The people who became the Hopis seem to have stayed where they were, for the earliest of their present villages date to well before 1300, and Oraibi, the oldest continuously inhabited town in the United States, is believed to have been first settled in the eleventh century. Both before and after the dispersal, however, the inhabitants of these communities received many newcomers into their midst, including peoples of other tribes and different languages, so that in time the Hopis became something of a mixture of strains. In their isolation, far to the west of the main bodies of Pueblo peoples, they continued their cultural rise and, as the years went by, wove new legends and sacred beliefs and enriched their civilization with additional ceremonies based on fast-receding memories of early migrations and events of a distant age.

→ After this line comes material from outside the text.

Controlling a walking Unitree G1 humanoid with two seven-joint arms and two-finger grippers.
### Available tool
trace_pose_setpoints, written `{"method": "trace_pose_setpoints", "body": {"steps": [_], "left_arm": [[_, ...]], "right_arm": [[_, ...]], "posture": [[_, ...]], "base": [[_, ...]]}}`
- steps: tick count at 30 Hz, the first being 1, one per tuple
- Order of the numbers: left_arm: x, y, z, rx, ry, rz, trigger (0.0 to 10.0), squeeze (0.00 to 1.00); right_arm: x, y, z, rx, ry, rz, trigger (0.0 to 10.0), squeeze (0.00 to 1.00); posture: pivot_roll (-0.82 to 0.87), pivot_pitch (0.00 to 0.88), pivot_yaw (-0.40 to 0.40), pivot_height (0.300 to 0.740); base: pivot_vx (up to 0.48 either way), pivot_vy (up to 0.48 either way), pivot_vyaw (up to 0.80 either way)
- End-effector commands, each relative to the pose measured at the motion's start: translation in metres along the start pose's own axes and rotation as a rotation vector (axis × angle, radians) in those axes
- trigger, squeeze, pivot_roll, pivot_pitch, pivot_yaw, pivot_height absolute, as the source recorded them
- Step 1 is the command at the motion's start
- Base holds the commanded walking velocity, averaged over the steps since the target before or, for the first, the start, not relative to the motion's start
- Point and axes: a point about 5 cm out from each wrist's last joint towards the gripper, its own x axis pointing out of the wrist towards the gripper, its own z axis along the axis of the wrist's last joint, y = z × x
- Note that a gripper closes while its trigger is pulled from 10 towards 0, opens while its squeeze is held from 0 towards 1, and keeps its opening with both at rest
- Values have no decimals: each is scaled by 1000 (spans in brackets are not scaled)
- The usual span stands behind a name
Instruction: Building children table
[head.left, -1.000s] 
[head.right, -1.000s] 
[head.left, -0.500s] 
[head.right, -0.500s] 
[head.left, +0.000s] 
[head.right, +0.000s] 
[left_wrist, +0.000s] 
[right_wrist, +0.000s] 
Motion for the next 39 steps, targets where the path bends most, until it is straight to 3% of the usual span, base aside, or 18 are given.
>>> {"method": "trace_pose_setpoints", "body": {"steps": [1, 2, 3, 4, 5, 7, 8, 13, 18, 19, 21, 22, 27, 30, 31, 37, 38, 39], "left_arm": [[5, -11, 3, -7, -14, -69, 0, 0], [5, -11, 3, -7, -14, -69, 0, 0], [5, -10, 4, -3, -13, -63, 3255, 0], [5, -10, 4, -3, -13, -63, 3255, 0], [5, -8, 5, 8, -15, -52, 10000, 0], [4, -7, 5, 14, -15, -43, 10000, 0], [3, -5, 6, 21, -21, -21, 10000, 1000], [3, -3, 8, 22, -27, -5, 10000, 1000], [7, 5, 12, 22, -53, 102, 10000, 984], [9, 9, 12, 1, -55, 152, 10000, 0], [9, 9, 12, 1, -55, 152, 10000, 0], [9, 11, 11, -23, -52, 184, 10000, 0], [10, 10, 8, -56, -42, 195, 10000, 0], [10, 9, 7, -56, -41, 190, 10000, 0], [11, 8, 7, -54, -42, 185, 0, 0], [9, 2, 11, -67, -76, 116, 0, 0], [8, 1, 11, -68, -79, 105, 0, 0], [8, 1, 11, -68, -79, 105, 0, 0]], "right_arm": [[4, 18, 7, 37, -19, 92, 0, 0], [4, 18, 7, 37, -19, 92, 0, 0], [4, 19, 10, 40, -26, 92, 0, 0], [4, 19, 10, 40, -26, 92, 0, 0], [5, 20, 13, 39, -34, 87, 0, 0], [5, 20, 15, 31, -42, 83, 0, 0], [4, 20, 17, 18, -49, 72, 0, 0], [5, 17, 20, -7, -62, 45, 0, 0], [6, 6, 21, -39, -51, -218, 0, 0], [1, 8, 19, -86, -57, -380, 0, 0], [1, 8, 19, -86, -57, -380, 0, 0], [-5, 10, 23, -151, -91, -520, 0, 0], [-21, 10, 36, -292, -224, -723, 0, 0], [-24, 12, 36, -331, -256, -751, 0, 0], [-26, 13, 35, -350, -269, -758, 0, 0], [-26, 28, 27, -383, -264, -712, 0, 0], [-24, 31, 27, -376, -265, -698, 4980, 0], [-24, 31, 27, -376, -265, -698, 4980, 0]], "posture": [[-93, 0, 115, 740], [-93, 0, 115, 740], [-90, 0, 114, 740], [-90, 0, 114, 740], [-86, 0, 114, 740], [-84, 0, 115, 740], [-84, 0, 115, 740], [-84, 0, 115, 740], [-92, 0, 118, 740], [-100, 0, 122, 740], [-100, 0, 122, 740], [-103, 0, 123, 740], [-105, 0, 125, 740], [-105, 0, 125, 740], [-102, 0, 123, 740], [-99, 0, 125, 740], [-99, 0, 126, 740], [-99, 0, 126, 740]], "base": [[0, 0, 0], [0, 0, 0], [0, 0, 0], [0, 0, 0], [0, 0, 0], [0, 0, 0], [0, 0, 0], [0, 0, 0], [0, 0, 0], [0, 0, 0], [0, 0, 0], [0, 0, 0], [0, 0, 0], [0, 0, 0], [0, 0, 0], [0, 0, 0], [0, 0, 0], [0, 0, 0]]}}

The philosophic foundation on which their society rested was by that time ancient. It was an understanding, permeating every phase and moment of their life, that man was only one element in a delicately balanced universe in which every component interacted and interrelated in harmony. Everything that the Hopi people could comprehend -the rain, the rocks, the growing crops, the natural forces around them, the ideas in their heads, the birds, reptiles, and animals, every act and action -was part of a great living power and contained a spirit that existed everywhere. Everything was in balance, but man alone by wrong living or evil deeds could upset this balance and bring disaster. Therefore man had to live a prescribed way of life the Hopi way —which had been given to their ancestors by a deity when the first people had entered this world.